Audubon's Birds of Florida

Audubon’s Birds of Florida captures the history and art of John James Audubon’s six-month expedition to the Florida Territory in 1831-32. Written by award-winning environmental advocate and author, Clay Henderson, the book chronicles Audubon’s paintings and descriptions of previously unknown birds of the Florida wilderness. The narrative retraces his journeys through swamps, encounters with Indians and pirates, and survival from violent storms. Henderson visited and searched for birds in all the places Audubon visited from the St. Johns River to Dry Tortugas. The beauty of this book is its high-resolution reproductions of all the thirty-nine birds Audubon painted from Florida together with fifty additional Florida birds from Birds of America. The vivid colors and lifelike images allow the birds to appear to fly off the pages. These iconic prints are an impressive component of the collections of Cici and Hyatt Brown Museum of Art of the Museum of Arts and Sciences.

Audubon's Birds of Florida book reviews

What Others Say…

Audubon's Birds of Florida fills an important knowledge gap of the artist's travels and observations in my home state. Clay Henderson adds his own detailed perspective to selected Audubon writings about birds the artist would have seen and heard in Florida. Lovers of birds and wildlife art are familiar with Audubon's prints and the way his work helped change views of nature. This book reproduces the familiar plates but offers so much more. Henderson, whose previous books demonstrate his skill as a writer, updates and interprets our understanding of Audubon with thoughtful essays and the insights of an admired Florida naturalist and historian.

Eric Draper, Former Florida Park Service Director

I am so astounded by Clay Henderson's latest book, Audubon's Birds of Florida, published in collaboration with the Museum of Arts and Sciences and the Cici and Hyatt Brown Museum of Art in Daytona Beach!
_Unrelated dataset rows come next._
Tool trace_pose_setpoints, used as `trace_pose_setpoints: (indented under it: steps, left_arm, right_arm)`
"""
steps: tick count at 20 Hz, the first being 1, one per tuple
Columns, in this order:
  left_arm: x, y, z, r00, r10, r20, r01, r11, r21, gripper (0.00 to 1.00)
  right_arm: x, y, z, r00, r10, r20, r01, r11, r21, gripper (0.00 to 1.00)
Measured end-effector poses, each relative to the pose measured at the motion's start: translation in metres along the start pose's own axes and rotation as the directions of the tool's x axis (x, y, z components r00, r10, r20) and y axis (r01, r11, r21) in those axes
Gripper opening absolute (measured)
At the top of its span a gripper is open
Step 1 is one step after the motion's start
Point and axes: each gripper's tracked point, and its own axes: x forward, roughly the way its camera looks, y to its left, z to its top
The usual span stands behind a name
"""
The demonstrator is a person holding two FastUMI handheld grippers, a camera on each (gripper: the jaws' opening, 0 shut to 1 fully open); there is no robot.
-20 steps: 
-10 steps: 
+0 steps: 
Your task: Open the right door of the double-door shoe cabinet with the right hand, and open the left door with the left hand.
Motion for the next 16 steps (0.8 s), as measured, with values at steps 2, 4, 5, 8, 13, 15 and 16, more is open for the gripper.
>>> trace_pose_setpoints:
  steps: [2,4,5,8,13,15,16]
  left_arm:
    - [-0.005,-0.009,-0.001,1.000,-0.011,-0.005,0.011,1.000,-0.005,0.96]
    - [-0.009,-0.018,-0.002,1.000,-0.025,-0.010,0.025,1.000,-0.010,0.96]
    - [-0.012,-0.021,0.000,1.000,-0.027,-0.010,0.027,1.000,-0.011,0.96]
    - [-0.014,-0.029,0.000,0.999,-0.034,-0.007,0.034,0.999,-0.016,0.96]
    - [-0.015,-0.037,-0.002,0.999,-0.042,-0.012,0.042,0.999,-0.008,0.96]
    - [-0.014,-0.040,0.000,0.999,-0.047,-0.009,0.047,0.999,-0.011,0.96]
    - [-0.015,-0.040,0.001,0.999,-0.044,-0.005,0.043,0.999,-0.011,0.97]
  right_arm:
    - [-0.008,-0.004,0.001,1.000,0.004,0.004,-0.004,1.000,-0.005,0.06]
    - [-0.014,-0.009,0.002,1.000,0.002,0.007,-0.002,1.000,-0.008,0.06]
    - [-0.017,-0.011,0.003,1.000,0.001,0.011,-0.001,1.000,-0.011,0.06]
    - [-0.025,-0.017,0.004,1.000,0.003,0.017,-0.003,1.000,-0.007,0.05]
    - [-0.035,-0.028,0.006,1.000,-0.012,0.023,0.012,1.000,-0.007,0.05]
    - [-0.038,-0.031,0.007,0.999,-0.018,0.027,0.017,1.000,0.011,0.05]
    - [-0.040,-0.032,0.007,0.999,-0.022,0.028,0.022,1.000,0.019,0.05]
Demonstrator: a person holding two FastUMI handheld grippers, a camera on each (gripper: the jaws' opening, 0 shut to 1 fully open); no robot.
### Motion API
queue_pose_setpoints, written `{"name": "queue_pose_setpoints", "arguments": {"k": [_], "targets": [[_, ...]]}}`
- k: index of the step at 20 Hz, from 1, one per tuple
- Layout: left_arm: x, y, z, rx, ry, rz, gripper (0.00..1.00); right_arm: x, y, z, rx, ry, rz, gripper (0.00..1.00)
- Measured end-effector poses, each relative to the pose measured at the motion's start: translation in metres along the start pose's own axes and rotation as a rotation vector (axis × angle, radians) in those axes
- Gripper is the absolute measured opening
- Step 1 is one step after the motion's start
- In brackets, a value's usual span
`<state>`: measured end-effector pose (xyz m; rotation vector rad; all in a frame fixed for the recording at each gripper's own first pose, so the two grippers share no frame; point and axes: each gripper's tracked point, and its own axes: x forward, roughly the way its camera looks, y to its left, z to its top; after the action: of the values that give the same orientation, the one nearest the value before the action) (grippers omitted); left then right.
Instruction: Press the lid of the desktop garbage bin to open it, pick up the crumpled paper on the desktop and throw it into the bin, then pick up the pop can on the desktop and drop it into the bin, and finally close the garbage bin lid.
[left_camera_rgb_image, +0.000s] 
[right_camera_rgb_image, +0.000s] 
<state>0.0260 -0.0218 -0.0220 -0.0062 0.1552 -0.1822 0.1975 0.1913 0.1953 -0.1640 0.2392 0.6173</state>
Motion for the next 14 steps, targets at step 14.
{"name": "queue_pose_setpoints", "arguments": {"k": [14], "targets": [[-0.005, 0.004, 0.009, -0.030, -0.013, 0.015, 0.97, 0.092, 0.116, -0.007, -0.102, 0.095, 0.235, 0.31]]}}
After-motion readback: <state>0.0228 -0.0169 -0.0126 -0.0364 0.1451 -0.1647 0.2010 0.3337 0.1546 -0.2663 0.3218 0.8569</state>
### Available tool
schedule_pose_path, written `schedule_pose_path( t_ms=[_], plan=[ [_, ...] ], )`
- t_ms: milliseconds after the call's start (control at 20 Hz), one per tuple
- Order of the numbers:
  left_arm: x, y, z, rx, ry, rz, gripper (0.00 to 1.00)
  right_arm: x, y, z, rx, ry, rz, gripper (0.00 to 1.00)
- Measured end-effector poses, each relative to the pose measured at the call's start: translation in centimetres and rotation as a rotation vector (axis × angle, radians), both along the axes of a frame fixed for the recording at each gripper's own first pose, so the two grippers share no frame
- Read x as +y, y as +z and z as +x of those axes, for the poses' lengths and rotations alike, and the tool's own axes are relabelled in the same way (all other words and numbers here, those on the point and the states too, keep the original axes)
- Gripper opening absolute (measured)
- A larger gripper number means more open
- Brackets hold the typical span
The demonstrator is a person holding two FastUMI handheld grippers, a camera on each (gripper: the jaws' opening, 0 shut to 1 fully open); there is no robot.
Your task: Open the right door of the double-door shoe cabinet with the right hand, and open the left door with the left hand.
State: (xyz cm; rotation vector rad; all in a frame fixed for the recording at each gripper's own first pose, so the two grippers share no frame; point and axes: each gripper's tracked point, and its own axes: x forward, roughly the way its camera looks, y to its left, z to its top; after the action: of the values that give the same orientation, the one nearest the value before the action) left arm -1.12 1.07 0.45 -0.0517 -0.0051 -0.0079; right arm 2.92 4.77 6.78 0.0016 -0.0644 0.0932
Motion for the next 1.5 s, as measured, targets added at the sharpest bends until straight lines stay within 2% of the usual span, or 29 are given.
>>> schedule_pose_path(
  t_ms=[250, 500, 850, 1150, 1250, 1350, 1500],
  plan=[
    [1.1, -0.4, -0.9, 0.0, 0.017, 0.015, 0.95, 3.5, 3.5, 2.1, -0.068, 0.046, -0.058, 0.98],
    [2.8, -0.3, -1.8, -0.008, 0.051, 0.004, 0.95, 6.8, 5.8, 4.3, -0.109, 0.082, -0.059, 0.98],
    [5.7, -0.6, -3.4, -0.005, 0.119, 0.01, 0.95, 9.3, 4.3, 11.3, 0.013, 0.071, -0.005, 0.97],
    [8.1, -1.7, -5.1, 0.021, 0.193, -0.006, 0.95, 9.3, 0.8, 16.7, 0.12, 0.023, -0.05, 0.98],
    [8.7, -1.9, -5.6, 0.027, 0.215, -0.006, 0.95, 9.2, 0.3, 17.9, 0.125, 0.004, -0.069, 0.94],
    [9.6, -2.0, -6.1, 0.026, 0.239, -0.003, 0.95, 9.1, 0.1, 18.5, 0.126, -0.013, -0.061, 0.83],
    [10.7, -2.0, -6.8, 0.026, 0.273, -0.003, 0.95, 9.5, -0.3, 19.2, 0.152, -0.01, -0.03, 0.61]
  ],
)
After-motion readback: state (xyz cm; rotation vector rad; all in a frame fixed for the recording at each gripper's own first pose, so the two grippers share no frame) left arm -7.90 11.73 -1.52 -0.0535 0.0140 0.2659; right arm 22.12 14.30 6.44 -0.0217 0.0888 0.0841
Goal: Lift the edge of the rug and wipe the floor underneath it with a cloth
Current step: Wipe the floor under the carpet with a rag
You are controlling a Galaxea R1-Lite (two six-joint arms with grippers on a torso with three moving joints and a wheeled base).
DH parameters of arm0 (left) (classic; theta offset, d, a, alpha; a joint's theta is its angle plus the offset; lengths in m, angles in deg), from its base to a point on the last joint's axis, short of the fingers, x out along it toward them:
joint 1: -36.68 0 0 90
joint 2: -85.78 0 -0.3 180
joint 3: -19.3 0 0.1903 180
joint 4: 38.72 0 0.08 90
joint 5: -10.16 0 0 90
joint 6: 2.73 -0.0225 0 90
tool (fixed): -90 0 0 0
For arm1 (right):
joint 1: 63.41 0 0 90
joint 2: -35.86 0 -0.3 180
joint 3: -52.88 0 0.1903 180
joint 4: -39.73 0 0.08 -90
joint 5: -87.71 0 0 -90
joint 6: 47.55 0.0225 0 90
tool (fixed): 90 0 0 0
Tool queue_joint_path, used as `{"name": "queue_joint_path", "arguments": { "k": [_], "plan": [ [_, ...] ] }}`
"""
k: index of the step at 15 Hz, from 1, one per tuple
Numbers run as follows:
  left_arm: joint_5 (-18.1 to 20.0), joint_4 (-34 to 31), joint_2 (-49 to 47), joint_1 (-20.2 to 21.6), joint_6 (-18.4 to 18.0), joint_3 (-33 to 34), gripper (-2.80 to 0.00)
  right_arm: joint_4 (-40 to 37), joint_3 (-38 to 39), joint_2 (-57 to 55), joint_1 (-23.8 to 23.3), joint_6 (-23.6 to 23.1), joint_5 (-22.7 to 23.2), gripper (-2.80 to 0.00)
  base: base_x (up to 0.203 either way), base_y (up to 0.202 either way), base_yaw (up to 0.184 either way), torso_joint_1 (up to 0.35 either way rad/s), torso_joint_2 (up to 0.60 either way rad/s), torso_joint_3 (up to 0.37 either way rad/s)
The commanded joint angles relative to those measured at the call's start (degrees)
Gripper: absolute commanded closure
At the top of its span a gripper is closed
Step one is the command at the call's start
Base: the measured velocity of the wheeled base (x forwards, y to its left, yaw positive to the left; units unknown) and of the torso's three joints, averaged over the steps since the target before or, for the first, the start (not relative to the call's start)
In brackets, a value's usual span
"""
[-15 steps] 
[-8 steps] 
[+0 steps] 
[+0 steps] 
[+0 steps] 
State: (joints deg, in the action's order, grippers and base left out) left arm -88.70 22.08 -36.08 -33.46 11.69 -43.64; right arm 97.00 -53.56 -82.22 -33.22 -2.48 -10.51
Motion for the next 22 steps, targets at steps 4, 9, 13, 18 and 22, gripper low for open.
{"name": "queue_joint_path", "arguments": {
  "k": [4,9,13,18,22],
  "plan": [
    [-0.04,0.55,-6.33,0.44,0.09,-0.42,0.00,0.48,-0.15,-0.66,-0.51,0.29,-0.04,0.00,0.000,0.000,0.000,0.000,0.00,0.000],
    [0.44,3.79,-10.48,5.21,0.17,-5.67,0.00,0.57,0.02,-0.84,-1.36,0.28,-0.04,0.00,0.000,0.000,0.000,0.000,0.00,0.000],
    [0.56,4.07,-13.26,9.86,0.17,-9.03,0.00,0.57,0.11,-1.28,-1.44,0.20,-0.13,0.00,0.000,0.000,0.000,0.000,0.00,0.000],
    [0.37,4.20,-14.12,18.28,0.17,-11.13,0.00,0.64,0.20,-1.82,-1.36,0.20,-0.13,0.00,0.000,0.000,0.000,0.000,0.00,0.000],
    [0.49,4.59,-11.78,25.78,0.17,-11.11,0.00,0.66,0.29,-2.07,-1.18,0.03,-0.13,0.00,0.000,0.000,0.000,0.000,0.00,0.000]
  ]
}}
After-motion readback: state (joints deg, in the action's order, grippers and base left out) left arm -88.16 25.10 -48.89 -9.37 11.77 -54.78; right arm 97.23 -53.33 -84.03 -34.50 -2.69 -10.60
Clay's description of John James Audubon's adventures in Florida reads like a travel novel, full of action and adversities, depicting the people and places he visited and the trials and difficulties of his treks and voyages across primitive Florida. Additionally, the prints of Audubon's birds are vibrant, with startling colors, true to the original plates produced by Havell. Each species plate is accompanied by the details of its production, where the birds were collected, who added plants or backgrounds. This brings home the process and care that went into each portrait.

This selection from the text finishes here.